WHAT TO PRODUCE => Every line in the records below with the string "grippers" needs to be copied out.
□ □ □ □
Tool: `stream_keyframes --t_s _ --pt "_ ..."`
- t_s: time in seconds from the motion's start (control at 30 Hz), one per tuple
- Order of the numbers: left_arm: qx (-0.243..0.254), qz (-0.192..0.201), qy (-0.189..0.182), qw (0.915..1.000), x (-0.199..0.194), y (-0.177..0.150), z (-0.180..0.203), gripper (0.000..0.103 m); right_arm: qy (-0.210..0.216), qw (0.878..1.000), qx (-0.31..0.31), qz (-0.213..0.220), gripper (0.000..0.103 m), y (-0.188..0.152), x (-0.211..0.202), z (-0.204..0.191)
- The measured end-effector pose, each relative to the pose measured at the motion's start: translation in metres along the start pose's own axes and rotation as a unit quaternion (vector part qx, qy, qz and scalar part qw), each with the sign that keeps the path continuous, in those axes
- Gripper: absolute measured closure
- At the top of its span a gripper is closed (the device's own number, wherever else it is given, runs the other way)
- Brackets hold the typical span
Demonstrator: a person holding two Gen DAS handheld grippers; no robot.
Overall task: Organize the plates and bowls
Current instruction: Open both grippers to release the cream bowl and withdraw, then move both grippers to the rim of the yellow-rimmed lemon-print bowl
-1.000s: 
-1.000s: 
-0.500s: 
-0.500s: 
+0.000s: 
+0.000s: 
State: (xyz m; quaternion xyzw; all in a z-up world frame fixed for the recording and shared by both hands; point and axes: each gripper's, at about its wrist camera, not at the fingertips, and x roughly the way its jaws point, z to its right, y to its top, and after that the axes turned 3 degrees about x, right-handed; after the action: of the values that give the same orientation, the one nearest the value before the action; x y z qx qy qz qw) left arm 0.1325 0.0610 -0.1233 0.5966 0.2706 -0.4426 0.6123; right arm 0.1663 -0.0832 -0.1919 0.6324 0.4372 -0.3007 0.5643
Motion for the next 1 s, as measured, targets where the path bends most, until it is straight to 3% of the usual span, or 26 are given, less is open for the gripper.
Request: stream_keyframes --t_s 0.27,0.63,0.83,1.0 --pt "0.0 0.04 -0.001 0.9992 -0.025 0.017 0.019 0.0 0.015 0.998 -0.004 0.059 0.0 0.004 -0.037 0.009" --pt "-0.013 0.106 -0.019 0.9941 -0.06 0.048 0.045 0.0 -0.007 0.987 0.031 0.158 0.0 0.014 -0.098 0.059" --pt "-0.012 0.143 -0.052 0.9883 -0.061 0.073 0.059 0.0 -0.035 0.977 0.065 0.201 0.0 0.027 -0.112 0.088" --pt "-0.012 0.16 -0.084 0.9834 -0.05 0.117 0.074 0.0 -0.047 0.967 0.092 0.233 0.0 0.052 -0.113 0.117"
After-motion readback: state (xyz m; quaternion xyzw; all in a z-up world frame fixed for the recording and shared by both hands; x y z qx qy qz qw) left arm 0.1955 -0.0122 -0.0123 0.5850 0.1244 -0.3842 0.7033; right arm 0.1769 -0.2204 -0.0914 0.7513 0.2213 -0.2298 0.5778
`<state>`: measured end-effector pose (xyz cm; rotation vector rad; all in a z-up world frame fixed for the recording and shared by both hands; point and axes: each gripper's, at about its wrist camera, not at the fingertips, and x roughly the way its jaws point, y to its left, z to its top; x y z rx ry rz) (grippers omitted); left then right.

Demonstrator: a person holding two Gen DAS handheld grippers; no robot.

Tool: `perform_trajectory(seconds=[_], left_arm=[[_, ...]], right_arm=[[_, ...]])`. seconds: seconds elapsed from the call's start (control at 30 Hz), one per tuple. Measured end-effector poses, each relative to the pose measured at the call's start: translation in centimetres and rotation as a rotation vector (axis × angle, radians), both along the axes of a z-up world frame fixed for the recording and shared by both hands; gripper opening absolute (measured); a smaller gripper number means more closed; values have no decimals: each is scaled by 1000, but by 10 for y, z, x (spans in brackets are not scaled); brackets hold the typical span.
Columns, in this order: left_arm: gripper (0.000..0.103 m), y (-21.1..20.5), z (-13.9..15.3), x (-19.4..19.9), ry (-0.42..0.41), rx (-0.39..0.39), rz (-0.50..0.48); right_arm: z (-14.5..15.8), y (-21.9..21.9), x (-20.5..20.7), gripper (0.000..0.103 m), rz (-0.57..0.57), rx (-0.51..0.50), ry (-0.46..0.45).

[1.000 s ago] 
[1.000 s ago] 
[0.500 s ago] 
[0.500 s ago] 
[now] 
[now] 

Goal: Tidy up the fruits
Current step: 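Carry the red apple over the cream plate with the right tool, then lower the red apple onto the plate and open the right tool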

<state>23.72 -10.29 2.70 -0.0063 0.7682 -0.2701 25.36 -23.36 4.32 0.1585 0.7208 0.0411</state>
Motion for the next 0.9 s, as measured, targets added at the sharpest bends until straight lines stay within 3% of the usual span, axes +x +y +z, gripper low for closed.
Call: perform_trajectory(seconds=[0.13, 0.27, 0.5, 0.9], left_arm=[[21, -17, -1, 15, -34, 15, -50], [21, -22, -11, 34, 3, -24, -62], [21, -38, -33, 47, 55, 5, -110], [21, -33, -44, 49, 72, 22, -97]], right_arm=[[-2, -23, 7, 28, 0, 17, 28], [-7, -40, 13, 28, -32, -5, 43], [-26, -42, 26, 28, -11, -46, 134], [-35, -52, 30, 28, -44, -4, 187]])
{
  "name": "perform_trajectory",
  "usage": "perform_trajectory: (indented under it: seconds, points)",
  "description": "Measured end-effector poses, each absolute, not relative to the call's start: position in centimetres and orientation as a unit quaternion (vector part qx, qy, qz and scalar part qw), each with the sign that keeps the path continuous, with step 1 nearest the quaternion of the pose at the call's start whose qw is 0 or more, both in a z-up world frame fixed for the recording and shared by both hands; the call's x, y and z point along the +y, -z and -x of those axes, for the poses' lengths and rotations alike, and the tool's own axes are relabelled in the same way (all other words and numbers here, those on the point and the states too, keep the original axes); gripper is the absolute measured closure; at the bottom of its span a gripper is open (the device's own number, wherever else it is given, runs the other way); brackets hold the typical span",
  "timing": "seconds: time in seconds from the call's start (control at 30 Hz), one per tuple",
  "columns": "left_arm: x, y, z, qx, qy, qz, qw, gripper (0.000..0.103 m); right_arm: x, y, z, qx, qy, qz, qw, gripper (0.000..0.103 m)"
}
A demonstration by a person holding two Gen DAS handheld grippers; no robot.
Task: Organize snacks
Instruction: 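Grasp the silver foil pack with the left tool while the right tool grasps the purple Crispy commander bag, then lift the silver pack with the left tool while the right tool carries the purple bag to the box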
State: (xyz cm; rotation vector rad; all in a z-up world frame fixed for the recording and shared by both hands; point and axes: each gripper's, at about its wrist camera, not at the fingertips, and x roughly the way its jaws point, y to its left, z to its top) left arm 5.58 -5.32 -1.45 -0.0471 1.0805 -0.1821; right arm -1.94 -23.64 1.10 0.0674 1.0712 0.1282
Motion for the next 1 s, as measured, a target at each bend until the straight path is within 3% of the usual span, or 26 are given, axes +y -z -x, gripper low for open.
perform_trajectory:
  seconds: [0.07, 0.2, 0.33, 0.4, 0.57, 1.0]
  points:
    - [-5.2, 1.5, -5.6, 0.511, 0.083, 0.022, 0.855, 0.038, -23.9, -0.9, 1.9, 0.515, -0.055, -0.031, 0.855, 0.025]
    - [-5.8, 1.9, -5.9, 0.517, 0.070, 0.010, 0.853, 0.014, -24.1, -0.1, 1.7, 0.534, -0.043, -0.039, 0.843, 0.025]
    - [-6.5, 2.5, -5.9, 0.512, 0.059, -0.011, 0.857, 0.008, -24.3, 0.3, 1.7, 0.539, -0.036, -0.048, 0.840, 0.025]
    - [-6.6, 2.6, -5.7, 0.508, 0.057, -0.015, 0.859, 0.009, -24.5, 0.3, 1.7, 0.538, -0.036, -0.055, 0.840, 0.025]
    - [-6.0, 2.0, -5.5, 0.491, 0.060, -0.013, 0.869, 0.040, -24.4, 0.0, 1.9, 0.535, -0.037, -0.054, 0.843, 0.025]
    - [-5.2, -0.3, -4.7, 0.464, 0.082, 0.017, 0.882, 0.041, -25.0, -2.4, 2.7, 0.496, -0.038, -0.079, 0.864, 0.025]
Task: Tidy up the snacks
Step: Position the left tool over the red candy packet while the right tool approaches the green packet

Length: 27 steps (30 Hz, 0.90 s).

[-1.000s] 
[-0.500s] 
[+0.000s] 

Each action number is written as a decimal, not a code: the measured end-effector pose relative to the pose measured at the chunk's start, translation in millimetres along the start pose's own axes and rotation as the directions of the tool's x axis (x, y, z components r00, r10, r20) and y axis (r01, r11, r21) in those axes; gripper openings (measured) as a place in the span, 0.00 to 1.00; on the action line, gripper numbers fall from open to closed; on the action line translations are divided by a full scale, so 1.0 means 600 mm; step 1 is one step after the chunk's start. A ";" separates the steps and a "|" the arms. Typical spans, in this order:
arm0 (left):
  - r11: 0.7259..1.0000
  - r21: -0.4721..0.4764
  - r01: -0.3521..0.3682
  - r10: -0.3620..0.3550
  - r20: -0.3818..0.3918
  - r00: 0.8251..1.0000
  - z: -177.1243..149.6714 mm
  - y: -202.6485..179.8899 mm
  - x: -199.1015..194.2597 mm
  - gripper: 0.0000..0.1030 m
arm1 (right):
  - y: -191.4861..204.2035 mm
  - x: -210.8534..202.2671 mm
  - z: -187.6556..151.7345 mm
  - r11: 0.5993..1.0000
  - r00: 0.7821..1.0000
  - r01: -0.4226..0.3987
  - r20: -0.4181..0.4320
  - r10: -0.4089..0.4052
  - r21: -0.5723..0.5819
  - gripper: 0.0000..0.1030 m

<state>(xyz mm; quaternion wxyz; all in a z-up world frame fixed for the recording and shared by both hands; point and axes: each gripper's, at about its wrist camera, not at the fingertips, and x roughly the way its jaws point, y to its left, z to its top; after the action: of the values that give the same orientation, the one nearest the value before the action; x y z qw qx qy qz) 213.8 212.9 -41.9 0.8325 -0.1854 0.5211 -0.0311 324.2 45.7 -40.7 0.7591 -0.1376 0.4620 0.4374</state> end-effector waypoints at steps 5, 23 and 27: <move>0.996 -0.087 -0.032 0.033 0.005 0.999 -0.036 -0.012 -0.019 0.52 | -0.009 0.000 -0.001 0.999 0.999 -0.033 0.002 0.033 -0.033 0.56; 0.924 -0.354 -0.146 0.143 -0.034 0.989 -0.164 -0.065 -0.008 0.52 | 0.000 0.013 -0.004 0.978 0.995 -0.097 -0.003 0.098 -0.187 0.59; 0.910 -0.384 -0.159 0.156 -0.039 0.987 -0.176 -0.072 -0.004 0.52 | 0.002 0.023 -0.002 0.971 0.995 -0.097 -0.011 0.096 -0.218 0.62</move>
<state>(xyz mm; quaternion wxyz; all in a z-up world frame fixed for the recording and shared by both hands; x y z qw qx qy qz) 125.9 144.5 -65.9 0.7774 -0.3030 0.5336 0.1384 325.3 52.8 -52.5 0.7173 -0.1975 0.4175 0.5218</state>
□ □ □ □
ANSWER SPACE =>
Demonstrator: a person holding two Gen DAS handheld grippers; no robot.
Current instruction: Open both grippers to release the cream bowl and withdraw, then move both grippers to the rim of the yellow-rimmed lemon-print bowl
`<state>`: measured end-effector pose (xyz cm; rotation vector rad; all in a z-up world frame fixed for the recording and shared by both hands; point and axes: each gripper's, at about its wrist camera, not at the fingertips, and x roughly the way its jaws point, y to its left, z to its top; x y z rx ry rz) (grippers omitted); left then right.
Demonstrator: a person holding two Gen DAS handheld grippers; no robot.
A demonstration by a person holding two Gen DAS handheld grippers; no robot.

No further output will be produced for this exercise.